Aşağıya indiğimde. Fatoş tüm marifetini masaya sermişti. Enfes gözüken yemeklerden gözümü alıp masanın başındaki babama gidip sarıldım. "Nasıl geçti bakalım günün kızım?" Yerime otururken devam etmişti. "İlginç bir şey oldumu?" Babamın sorusunu duyduktan sonra gülmüştüm. "Kışın bisiklete binmek dışında bir gariplik yoktu. Hatta gayet sıradandı." Emreyle yapmış olduğum tartışmaları söylemedim.

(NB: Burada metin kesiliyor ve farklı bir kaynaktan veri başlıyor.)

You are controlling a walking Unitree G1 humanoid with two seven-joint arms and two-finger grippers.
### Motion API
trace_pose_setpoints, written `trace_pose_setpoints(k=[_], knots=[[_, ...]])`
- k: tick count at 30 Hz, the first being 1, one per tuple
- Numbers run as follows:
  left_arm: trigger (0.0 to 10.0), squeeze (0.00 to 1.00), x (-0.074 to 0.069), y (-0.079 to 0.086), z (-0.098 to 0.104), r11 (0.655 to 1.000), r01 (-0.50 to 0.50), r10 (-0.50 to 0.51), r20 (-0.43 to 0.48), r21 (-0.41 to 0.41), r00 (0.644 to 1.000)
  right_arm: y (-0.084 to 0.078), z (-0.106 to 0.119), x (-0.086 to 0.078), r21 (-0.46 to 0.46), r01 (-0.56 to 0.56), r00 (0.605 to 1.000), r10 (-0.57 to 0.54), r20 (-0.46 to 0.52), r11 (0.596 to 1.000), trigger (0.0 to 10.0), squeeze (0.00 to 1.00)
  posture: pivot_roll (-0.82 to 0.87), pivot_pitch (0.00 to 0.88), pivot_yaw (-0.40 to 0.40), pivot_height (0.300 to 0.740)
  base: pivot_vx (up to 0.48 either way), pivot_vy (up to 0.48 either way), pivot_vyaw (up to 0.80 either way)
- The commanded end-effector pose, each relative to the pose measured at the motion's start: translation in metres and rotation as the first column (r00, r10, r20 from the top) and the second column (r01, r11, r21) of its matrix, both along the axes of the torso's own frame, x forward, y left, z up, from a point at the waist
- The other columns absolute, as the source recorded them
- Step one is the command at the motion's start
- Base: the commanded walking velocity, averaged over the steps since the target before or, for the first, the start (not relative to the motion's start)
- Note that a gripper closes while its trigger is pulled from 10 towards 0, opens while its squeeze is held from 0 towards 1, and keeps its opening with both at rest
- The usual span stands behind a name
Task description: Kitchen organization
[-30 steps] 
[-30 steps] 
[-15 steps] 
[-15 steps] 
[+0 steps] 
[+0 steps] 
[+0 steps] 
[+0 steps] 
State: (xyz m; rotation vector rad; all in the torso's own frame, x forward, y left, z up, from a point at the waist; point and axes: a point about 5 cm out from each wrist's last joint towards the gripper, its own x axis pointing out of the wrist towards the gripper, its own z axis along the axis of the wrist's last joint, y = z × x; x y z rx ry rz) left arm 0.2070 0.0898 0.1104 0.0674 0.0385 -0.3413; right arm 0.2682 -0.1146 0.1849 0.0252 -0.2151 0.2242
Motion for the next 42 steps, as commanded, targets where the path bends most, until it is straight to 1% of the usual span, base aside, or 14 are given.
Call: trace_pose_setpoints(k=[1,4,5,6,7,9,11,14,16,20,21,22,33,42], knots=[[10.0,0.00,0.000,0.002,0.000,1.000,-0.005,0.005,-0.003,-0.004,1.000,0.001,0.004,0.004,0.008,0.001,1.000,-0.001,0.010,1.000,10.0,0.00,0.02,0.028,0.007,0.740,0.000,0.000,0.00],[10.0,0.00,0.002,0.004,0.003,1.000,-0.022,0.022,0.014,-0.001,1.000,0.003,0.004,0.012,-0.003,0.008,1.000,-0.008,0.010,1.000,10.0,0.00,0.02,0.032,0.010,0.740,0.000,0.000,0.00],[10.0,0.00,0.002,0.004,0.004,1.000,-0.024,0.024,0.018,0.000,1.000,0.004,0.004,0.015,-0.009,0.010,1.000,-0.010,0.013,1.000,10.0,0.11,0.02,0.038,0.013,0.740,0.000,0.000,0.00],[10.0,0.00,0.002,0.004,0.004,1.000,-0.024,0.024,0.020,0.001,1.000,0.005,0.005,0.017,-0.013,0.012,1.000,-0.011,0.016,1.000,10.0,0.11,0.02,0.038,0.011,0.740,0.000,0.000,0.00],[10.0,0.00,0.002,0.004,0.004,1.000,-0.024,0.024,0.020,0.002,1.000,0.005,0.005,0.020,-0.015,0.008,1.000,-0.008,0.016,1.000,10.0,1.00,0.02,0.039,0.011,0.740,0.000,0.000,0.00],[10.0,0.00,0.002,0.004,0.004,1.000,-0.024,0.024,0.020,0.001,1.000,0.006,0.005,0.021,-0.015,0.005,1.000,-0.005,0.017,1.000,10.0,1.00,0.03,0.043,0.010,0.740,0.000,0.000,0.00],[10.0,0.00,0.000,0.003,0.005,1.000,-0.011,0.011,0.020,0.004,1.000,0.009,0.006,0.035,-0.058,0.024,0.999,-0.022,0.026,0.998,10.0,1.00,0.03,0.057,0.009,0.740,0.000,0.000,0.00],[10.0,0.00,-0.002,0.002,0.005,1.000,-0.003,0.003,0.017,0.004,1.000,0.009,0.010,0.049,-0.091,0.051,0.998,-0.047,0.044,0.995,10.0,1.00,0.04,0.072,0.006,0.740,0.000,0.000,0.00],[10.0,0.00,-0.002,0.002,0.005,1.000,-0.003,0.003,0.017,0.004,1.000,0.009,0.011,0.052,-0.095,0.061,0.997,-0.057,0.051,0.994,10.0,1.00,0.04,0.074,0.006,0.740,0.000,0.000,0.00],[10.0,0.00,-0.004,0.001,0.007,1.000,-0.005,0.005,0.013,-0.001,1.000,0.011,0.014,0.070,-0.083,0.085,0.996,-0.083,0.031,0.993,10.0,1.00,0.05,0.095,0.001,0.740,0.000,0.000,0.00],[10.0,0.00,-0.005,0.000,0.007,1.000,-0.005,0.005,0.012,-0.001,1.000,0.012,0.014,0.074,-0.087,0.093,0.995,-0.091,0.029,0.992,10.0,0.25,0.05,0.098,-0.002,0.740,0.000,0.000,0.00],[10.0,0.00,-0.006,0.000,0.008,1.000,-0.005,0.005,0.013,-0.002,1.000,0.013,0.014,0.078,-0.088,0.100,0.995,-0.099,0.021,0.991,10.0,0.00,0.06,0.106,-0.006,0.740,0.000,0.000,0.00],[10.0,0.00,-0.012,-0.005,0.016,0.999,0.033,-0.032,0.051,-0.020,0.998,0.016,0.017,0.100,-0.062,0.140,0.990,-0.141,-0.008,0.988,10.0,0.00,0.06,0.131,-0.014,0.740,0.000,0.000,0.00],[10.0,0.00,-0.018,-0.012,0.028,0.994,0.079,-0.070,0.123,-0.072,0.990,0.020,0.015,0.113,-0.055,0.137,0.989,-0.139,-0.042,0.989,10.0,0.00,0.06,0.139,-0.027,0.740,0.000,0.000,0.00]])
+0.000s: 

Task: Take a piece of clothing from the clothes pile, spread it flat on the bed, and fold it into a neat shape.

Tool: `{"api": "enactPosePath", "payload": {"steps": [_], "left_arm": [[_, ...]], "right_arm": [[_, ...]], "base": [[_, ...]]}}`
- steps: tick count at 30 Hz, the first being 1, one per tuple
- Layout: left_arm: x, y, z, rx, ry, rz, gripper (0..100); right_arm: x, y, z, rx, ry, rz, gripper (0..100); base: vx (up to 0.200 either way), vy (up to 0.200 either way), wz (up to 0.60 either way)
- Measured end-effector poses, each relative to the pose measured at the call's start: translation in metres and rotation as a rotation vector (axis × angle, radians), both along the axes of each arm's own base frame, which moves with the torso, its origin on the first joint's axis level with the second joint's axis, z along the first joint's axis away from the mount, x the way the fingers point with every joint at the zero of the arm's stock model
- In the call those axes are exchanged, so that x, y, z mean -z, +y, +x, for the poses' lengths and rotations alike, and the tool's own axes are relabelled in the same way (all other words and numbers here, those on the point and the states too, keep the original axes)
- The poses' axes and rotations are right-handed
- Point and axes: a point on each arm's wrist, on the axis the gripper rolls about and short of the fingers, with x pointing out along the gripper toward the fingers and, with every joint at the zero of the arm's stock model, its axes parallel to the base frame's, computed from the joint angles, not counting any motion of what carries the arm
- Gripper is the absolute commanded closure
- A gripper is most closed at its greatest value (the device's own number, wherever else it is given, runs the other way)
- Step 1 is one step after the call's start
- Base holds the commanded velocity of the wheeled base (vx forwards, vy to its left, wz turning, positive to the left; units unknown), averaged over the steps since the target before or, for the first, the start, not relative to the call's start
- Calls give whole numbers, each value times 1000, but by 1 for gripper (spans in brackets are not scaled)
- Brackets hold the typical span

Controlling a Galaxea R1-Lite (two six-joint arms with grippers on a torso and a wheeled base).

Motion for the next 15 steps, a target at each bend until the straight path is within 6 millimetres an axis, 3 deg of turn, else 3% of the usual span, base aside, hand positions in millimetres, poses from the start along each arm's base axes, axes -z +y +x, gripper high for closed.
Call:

"Bisiklet mi?" Babam yemeğine devam ederken sormuştu. "Evet çok garip bir deneyimdi." Fatoş tabağıma en sevdiğim yemekleri koymuştü. Çorba içmeyi sevmiyordum. Köftemden ağızıma alırken babam öksürerek boğazını temizlemişti. "Kızım, ben yurt dışına iş için çıkmam gerekiyor" Çatalımı tabağa bırakıp. "Yinemi gidiyorsun. Nereye gideceksin?" Moralimi bozmayı başarmıştı babam. Teşekkür ederim yani. "İngiltere'ye gideceğim. Bugün saat 10'da." Bir saniye bu gecemi gidecekti. Hemde birkaç saat sonra?
"Nasıl yani baba bu akşammı gideceksin?" Suratımı asmıştım. Gitmesine alışıktım ama son haftalarda çok sık gidip, kendini özletiyordu. "Evet güzel kızım 3 gün sürecek bir toplantıya katılacağım. Yeni bir şirketle anlaşmamız gerekiyor." Hep iş hep işti babamın yaptığı. Halbuki çalışmasa kalsa yanımda. "Bu kadar acele olmak zorundamıydı? En azından yarın kahvaltı yapsaydık" babam olmayacağını belirterek kafasını salladı. "Kusura güzel kızım ama gitmeliyim." Daha ne diyebilirdimki? Kafamı önüme eğip yemeğime devam ettim.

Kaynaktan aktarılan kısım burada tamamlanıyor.